• EXERCISE: All that is needed is every line of the listing below that has "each".

• COLLECTED DATA:
------------------------------
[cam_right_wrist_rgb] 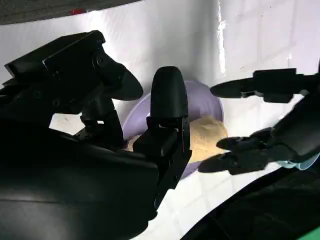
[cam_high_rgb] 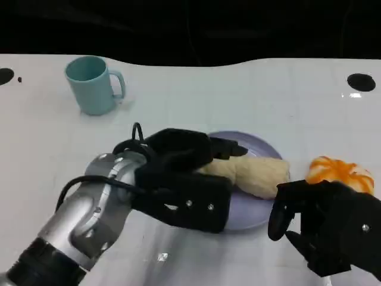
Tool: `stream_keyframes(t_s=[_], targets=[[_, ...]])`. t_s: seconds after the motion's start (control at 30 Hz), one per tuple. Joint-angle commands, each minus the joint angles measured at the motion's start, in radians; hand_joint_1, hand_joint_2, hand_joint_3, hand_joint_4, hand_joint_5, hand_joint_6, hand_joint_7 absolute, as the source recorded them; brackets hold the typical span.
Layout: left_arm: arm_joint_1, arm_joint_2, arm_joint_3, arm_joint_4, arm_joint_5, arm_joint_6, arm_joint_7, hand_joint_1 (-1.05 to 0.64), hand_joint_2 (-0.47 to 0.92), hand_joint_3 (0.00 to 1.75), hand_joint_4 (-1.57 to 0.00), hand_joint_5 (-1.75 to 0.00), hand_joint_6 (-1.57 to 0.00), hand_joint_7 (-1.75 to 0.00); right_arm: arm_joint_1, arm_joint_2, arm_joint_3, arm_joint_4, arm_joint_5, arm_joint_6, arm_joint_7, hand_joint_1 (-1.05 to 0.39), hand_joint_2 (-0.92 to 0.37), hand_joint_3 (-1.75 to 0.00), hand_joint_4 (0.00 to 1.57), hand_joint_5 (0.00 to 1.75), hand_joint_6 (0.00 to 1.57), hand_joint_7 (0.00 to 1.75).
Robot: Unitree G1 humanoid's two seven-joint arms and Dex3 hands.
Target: Grasp the towel on the left side of the plate with the left hand and place it into the plate.
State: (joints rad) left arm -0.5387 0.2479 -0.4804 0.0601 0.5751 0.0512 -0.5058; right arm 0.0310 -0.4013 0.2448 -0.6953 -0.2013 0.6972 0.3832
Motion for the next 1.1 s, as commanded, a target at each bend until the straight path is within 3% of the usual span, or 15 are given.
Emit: stream_keyframes(t_s=[0.03,0.37,0.43,0.5,0.53,0.57,0.73,0.83,0.97,1.1], targets=[[0.006,0.025,0.073,-0.043,-0.066,-0.011,0.004,-0.43,0.92,0.27,-0.40,-0.63,-0.49,-0.09,0.001,-0.009,-0.020,0.010,0.005,-0.027,-0.004,-0.03,-0.56,-1.08,0.74,1.75,0.71,1.41],[0.090,0.044,0.270,-0.188,-0.320,0.117,-0.052,-0.26,0.92,0.28,-0.80,-0.93,-0.89,-0.19,0.000,-0.001,-0.020,0.016,0.006,-0.026,-0.005,-0.03,-0.55,-1.09,0.75,1.75,0.71,1.41],[0.112,0.043,0.311,-0.208,-0.393,0.156,-0.065,-0.20,0.90,0.33,-0.79,-1.07,-0.97,-0.24,-0.002,0.000,-0.018,0.017,0.005,-0.025,-0.006,-0.04,-0.55,-1.09,0.75,1.75,0.71,1.42],[0.142,0.037,0.358,-0.240,-0.468,0.221,-0.066,-0.15,0.78,0.60,-0.77,-1.21,-0.99,-0.36,-0.004,0.001,-0.017,0.015,0.005,-0.018,-0.005,-0.04,-0.55,-1.09,0.75,1.75,0.71,1.42],[0.161,0.037,0.381,-0.259,-0.499,0.250,-0.063,-0.14,0.68,0.81,-0.76,-1.29,-0.97,-0.51,-0.005,0.001,-0.018,0.015,0.006,-0.018,-0.004,-0.04,-0.55,-1.10,0.75,1.75,0.71,1.42],[0.176,0.041,0.397,-0.276,-0.524,0.273,-0.061,-0.13,0.63,0.92,-0.76,-1.33,-0.93,-0.64,-0.005,0.002,-0.018,0.015,0.007,-0.020,-0.004,-0.03,-0.55,-1.10,0.75,1.75,0.71,1.42],[0.255,0.071,0.479,-0.414,-0.658,0.459,-0.068,-0.08,0.55,1.11,-0.72,-1.59,-0.78,-1.10,-0.007,0.000,-0.016,0.018,0.006,-0.023,-0.004,-0.03,-0.55,-1.10,0.74,1.75,0.70,1.42],[0.302,0.101,0.518,-0.481,-0.720,0.519,-0.073,-0.07,0.52,1.20,-0.68,-1.67,-0.73,-1.24,-0.010,-0.004,-0.013,0.019,0.002,-0.023,-0.003,-0.04,-0.55,-1.10,0.74,1.75,0.70,1.41],[0.364,0.144,0.553,-0.569,-0.771,0.622,-0.053,-0.11,0.47,1.25,-0.70,-1.71,-0.72,-1.29,-0.010,-0.002,-0.017,0.023,0.007,-0.025,-0.002,-0.04,-0.55,-1.09,0.73,1.75,0.70,1.40],[0.428,0.130,0.600,-0.673,-0.835,0.788,0.008,-0.08,0.49,1.28,-0.71,-1.74,-0.71,-1.38,-0.004,-0.003,-0.029,0.028,0.017,-0.041,-0.001,-0.03,-0.54,-1.10,0.75,1.75,0.71,1.40]])
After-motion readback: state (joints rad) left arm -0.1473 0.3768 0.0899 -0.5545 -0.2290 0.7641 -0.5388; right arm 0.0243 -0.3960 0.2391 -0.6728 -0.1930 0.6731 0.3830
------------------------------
• WRITTEN SOLUTION:
Tool: `stream_keyframes(t_s=[_], targets=[[_, ...]])`. t_s: seconds after the motion's start (control at 30 Hz), one per tuple. Joint-angle commands, each minus the joint angles measured at the motion's start, in radians; hand_joint_1, hand_joint_2, hand_joint_3, hand_joint_4, hand_joint_5, hand_joint_6, hand_joint_7 absolute, as the source recorded them; brackets hold the typical span.
Motion for the next 1.1 s, as commanded, a target at each bend until the straight path is within 3% of the usual span, or 15 are given.

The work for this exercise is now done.